Online Modeling and Tuning of Parallel Stream Processing Systems
From AcaWiki
Citation: Jonathan Curtis Beard (2015/15/08) Online Modeling and Tuning of Parallel Stream Processing Systems. Engineering and Applied Science Theses & Dissertations (RSS)
DOI (original publisher): 10.7936/K7W37TKJ
Semantic Scholar (metadata): 10.7936/K7W37TKJ
Sci-Hub (fulltext): 10.7936/K7W37TKJ
Internet Archive Scholar (search for fulltext): Online Modeling and Tuning of Parallel Stream Processing Systems
Download: https://openscholarship.wustl.edu/eng etds/125/
Tagged: Computer Science
(RSS) parallel systems (RSS)
Summary
Placeholder
Elsewhere
Introduction (Ch. 1)
- Power wall and memory wall drive developers towards parallel heterogeneous systems.
- Other kinds of parallelism (SIMD, ILP, compiler automatic parallelization, explicit threading) won't necessarily help.
- Parallel programming in general is hard, but stream-processing could be an easy way of using parallelism.
- Need a framework for stream-processing that adapts to the workload (RaftLib).
Contributions
- RaftLib
- Apply gain/loss maximum flow to a Jackson queuing network.
- Show that the mLevy distribution is good for execution times.
- Time kernels in isolation.
- Use ML techniques to switch between models.
- Dynamically optimize application at runtime.
Background and Related Work (Ch. 2)
- Lots of prior work on dataflow processors.
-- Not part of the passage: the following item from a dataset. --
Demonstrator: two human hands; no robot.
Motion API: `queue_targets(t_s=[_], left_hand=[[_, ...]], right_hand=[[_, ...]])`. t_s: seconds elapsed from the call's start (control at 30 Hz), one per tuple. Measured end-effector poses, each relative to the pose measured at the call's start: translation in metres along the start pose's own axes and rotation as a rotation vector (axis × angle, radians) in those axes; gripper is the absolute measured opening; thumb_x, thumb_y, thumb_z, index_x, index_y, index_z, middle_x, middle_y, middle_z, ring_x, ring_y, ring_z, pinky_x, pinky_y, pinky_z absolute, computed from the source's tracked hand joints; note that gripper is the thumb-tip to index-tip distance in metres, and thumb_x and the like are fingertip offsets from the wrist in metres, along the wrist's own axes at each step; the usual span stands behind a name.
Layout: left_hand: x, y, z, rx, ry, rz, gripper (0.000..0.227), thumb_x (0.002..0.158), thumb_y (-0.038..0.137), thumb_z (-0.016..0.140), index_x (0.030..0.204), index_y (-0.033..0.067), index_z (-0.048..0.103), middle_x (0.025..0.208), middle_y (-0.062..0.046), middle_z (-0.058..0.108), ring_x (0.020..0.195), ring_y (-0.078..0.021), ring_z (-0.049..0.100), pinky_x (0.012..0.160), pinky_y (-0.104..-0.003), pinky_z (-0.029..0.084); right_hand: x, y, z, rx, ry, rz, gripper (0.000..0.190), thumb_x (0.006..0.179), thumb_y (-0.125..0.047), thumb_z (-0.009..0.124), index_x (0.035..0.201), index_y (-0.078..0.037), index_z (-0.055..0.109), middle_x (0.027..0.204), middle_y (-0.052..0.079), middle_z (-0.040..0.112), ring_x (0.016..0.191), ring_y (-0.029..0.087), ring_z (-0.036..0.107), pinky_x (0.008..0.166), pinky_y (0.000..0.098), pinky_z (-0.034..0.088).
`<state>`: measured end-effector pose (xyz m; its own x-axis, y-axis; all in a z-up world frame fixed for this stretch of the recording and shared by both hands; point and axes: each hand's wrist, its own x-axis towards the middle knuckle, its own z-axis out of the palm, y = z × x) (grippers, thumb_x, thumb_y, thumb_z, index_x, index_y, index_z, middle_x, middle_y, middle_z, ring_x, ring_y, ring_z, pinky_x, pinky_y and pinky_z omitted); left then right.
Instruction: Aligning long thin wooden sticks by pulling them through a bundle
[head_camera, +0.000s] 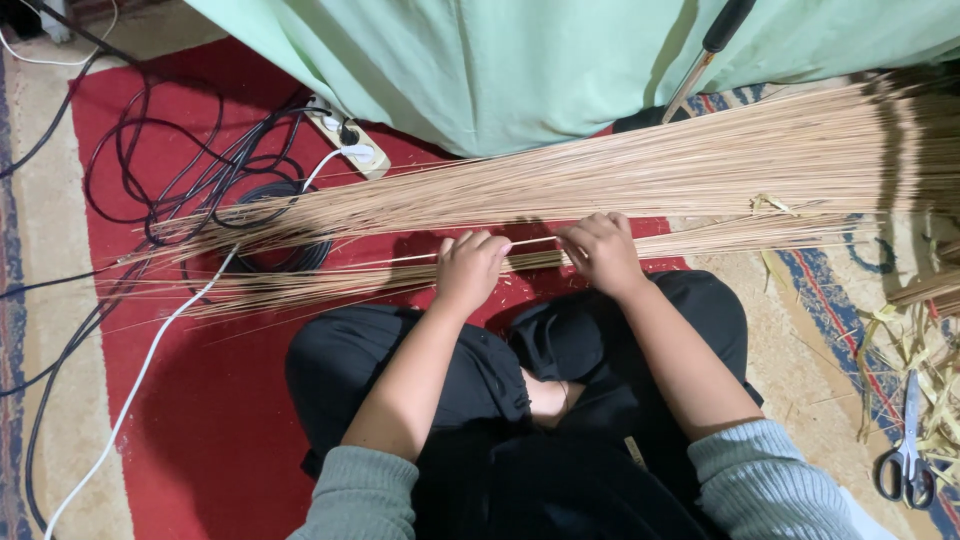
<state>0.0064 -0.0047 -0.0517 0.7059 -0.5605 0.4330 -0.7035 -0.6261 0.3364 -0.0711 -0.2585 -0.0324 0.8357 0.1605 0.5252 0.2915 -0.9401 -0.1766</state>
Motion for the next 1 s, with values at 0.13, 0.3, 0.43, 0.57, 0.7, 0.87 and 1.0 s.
queue_targets(t_s=[0.13,0.3,0.43,0.57,0.7,0.87,1.0], left_hand=[[0.001,0.01,-0.001,0.036,-0.005,0.08,0.008,0.097,0.034,0.063,0.099,0.0287,0.068,0.08,0.006,0.058,0.084,-0.0197,0.064,0.071,-0.037,0.05],[0.012,-0.017,-0.022,0.217,0.113,0.018,0.007,0.099,0.035,0.063,0.102,0.0289,0.066,0.082,0.006,0.056,0.086,-0.0194,0.063,0.072,-0.037,0.049],[0.012,-0.018,-0.017,0.247,0.162,0.058,0.006,0.096,0.033,0.065,0.096,0.0272,0.065,0.08,0.005,0.055,0.084,-0.0191,0.062,0.071,-0.035,0.048],[0.005,0.001,0.006,0.174,0.148,0.17,0.006,0.095,0.033,0.067,0.094,0.0276,0.066,0.077,0.006,0.055,0.081,-0.0178,0.062,0.069,-0.034,0.05],[0.009,-0.005,-0.003,0.179,0.153,0.144,0.01,0.097,0.035,0.062,0.093,0.0263,0.065,0.077,0.005,0.056,0.08,-0.0185,0.064,0.067,-0.034,0.051],[0.009,-0.029,-0.011,0.198,0.118,0.049,0.007,0.098,0.033,0.063,0.098,0.0271,0.065,0.081,0.004,0.058,0.085,-0.0205,0.064,0.073,-0.037,0.05],[0.009,-0.003,-0.003,0.096,0.042,0.115,0.006,0.097,0.032,0.063,0.1,0.0272,0.066,0.082,0.005,0.06,0.087,-0.0201,0.065,0.074,-0.037,0.051]], right_hand=[[0.0,-0.021,0.003,0.049,-0.003,-0.06,0.013,0.095,-0.018,0.071,0.106,-0.022,0.077,0.088,-0.003,0.073,0.087,0.016,0.069,0.085,0.0336,0.044],[-0.017,0.048,-0.002,-0.13,-0.073,0.151,0.03,0.087,-0.019,0.072,0.115,-0.027,0.073,0.091,-0.009,0.064,0.091,0.018,0.066,0.081,0.0364,0.045],[-0.033,0.063,0.003,-0.249,-0.087,0.268,0.016,0.097,-0.027,0.069,0.112,-0.031,0.072,0.091,-0.008,0.064,0.095,0.017,0.068,0.096,0.0394,0.045],[-0.011,-0.004,0.01,-0.146,-0.117,0.093,0.015,0.096,-0.024,0.068,0.11,-0.028,0.072,0.089,-0.005,0.066,0.091,0.019,0.07,0.093,0.0401,0.047],[0.008,-0.015,-0.004,-0.12,-0.094,0.007,0.013,0.096,-0.023,0.068,0.109,-0.025,0.072,0.083,-0.002,0.06,0.084,0.022,0.068,0.078,0.0409,0.048],[-0.024,0.052,-0.011,-0.238,-0.114,0.296,0.015,0.101,-0.036,0.067,0.113,-0.028,0.071,0.094,-0.004,0.06,0.1,0.022,0.065,0.1,0.0467,0.041],[-0.005,0.002,-0.014,-0.058,-0.122,0.175,0.025,0.101,-0.032,0.068,0.125,-0.027,0.071,0.093,0.0,0.066,0.098,0.025,0.068,0.099,0.0478,0.045]])
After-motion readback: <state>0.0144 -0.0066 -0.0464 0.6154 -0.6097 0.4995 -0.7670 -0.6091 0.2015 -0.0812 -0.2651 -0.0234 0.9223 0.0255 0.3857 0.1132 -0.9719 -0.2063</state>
Only tangentially relevant.
- Lots of prior work on dataflow frameworks (Apache Storm, Apache Beam), but they have a centralized data broker.
- ScalaPipe and StreamJIT exist, but not for C++.
- Kendal notation
- RaftLib has online analysis, unlike perf.
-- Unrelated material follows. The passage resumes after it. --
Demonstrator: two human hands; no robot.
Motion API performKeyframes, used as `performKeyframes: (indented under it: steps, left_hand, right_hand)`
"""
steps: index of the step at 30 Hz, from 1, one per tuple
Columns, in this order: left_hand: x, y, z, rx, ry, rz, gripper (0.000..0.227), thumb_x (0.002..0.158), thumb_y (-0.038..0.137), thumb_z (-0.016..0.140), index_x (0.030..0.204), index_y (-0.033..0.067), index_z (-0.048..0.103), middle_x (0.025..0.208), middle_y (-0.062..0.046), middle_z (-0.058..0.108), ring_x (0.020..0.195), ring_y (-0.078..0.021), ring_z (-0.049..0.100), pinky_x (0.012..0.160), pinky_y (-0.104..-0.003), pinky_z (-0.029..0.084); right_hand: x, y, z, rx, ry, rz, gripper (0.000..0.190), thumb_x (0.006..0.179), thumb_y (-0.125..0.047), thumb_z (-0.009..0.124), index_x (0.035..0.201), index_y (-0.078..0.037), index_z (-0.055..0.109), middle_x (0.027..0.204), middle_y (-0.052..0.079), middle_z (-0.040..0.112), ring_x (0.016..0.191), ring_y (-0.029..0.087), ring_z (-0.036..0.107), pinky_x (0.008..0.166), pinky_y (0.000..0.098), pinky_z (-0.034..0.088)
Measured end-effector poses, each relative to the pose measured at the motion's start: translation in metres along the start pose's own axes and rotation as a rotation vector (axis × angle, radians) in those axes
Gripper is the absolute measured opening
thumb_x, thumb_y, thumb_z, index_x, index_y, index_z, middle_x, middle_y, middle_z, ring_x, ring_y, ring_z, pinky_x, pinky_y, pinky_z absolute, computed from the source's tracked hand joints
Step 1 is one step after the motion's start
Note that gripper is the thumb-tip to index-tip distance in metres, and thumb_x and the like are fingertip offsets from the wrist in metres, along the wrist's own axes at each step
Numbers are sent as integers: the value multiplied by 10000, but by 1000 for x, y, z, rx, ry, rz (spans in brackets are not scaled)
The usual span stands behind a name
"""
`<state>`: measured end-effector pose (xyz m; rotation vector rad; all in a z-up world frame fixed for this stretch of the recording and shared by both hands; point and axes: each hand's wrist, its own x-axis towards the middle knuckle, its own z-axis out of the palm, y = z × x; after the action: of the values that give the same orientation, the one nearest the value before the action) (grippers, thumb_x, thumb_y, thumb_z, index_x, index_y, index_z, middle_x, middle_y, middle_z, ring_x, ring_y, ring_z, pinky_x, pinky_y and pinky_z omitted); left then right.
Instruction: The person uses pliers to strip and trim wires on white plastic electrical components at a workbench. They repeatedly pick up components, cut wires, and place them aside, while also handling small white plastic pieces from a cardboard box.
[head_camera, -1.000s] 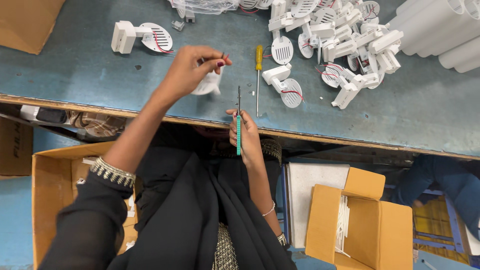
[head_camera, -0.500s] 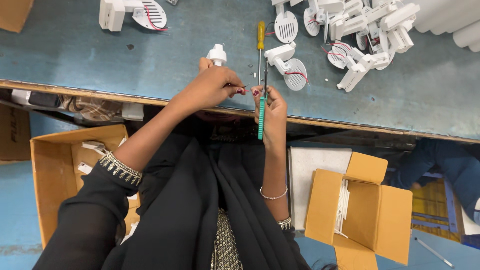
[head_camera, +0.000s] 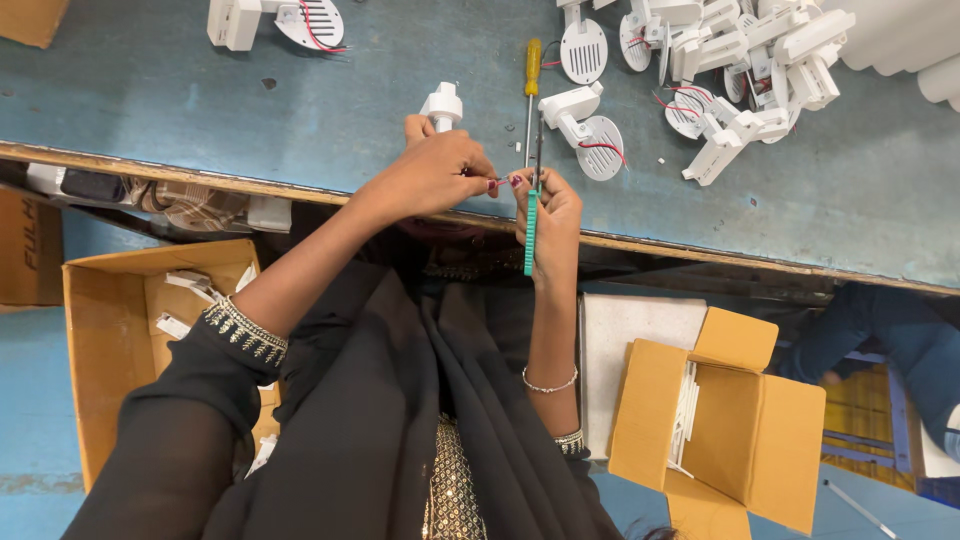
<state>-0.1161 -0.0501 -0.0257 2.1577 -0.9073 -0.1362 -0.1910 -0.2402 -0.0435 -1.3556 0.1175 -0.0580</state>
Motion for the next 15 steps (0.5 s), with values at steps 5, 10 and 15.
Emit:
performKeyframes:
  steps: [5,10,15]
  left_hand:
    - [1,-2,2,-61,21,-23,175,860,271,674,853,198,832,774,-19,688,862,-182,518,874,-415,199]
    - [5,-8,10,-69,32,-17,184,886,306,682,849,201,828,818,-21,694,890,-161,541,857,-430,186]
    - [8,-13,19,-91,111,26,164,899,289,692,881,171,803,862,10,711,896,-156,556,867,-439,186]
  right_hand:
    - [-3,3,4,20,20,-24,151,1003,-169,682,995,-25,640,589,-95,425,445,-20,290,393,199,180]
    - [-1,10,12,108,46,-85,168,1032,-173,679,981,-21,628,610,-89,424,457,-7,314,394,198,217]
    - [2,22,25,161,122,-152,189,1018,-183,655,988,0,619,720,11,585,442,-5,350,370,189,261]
- RaftLib has queueing-related metrics unlike DTrace, Pin, Valgrind, paradyn, Scalasca.
- JITs only take into account local not system-level information.
RaftLib Streaming Library (Ch. 3)
- Write parallel programs without worrying about races.
- Different kernels gives you task-parallelism.
- Duplicating kernels gives you data-parallelism.
- Chooses library-in-C++ to have wide applicability.
- Application split into kernels, which can read and write to named event streams.
- In general, mapping kernels to compute cores is NP-hard. Instead of optimizing outright, use heuristics.
- Local scheduling is round-robin. Future work: improve.
- Optimal queue size: branch-and-bound or analytic modeling?
- RaftLib measures: queue occupancy, service rate, and throughput
- Supports SIMD processing in kernels.
- Kernel doesn't care if stream is over TCP or in-memory.
- Performance is favorable compared to GNU parallel and Apache Spark
- However, they didn't use the same algorithm/implementation in each case.
- Where is the speed-up coming from?
Modeling Streaming Applications (Ch. 4)
- Use an M/M/1 Queueing model.
- Flow is conserved.
- Information gain/loss is conserved.
- Flow must not be greater than capacity.
- Volume in equals volume out.
- Queues cannot be infinite.
- Other assumptions
- Assume that two kernels scheduled on the same core take twice as long to execute.
- This may not be true if hyperthreading is enabled.
- Application is in equilibrium/steady-state.
- Data volume in/out is measurable.
- Kernels are non-blocking.
- Data-routing does not depend on the system's state.
- All kernels are work conserving (same amount of work on all processors).
- Assume that two kernels scheduled on the same core take twice as long to execute.
- Validation:
- Synthetic applications: randomly generated DAGs
- Real applications: JPEG and triple-DES
Best Case Execution Time Variation (Ch. 5)
- Distribution of best-case time:
- Prior work assumes Gaussian or Gumbel distribution for best-case
- Levy distribution seems to fit better, empirically. It is not perfect, but better than Gaussian.
- But Levy distribution has infinite moments, so truncate Levy distribution.
- How to time?
- OS wall-clock: too slow
- Why not just scale up workload?
- Timestamp counter: assume no migrations, turn off DVFS
- Use timestamp counter inside a thread, not on the critical path.
- "Frequency-scaling is turned off for the time update thread" How can they disable DVFS for just that thread?
- OS wall-clock: too slow
Dynamic Instrumentation (Ch. 6)
- Trying to measure important quantities without disrupting execution-time?
- Their kernels are really tiny, ~10us, so have to be careful. Why not use bigger kernels?
- Measurements:
- Throughput: Sample queue reads/writes over time.
- Queue size: Sample periodically.
- Service rate
- Validated against real applications.
Model Selection (Ch. 7)
- Decide between M/M/1 and M/D/1 with a neural net or SVM.
Online Tuning: Putting It All Together (Ch. 8)
- Adaptation types: change buffer size, modify placement of compute kernels, duplicate kernels
- If queue is over threshold consistently, increase queue size, and duplicate kernel.
- If queue is under threshold consistently, decrease.
- Randomly move kernels.
- Initial allocation of kernels to hardware is done by Scotch partitioning framework, minimizing communication.
- These online adaptations get close to optimal performance, testing against exhaustive search. However, exhaustive search had small bounds to ensure its termination.
Conclusions and Future Work (Ch. 9)
- More complex execution modeling (cache awareness)
- Compressed buffers
- Compute in memory